**Task item:**
Each line from the one with "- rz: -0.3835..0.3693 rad" through the last line below must be written out exactly. Do not copy pictures.

**Data below:**
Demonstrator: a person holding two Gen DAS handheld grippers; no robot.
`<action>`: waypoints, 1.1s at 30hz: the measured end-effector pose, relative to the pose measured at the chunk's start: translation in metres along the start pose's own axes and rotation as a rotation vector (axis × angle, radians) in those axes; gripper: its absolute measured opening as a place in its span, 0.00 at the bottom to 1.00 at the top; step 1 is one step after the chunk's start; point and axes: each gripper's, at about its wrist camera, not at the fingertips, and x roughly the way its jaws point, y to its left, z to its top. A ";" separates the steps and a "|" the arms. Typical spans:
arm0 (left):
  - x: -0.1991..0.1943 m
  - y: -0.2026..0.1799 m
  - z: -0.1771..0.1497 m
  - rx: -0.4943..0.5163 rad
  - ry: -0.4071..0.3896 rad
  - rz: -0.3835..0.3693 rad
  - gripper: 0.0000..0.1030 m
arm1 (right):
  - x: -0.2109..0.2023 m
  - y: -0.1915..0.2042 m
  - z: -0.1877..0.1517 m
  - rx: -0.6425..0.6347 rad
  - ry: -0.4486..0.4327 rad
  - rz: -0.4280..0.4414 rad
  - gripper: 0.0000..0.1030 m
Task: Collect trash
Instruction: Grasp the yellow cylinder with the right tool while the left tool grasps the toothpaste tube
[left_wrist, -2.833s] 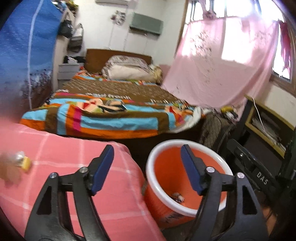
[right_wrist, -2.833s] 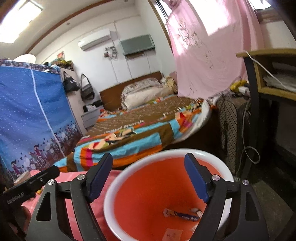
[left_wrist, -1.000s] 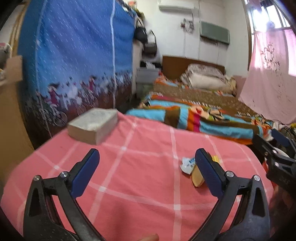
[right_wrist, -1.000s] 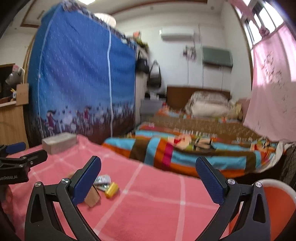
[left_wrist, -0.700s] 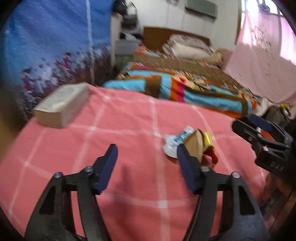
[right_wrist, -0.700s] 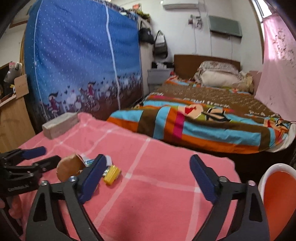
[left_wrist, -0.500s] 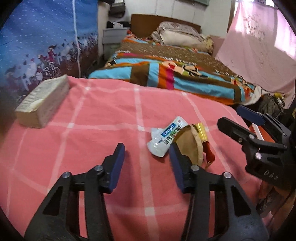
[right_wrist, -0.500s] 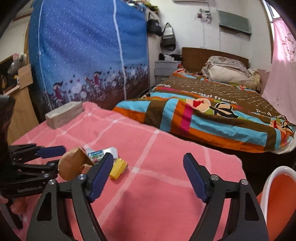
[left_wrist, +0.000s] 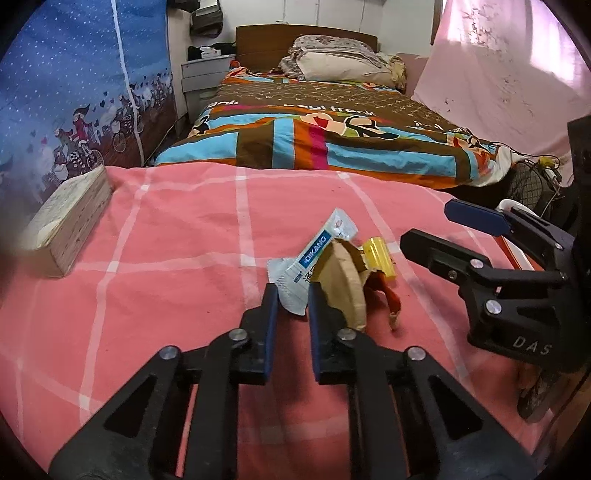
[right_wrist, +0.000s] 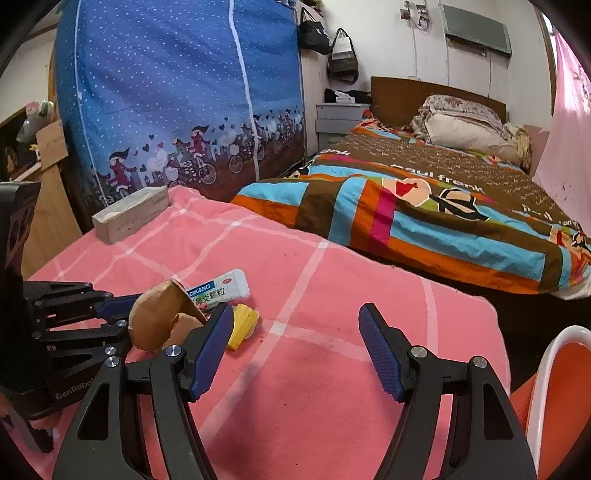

**Completed task:**
  - rz: -0.3835..0.3693 rad
  - gripper: 0.0000..0.1030 m
arm1 (right):
  - x: -0.2109..0.2023 m
  - y: -0.1915..0.2042 m
  - z: -0.1877..0.1517 m
  - rx: -0.6425..0.6347 rad
  - ry: -0.4486..0.4327 rad
  - rz: -0.4280..0.4414 rad
  - gripper: 0.0000..0.1030 m
Task: Collect trash
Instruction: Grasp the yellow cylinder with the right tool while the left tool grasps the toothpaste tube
[left_wrist, -2.833s] 
[right_wrist, -2.833s] 
[left_wrist, -1.000s] 
[right_wrist, -1.000s] 
[left_wrist, -0.700s] 
[right_wrist, -0.700s] 
[left_wrist, -0.500s] 
[right_wrist, -0.500s] 
[left_wrist, +0.000s] 
[right_wrist, +0.000s] 

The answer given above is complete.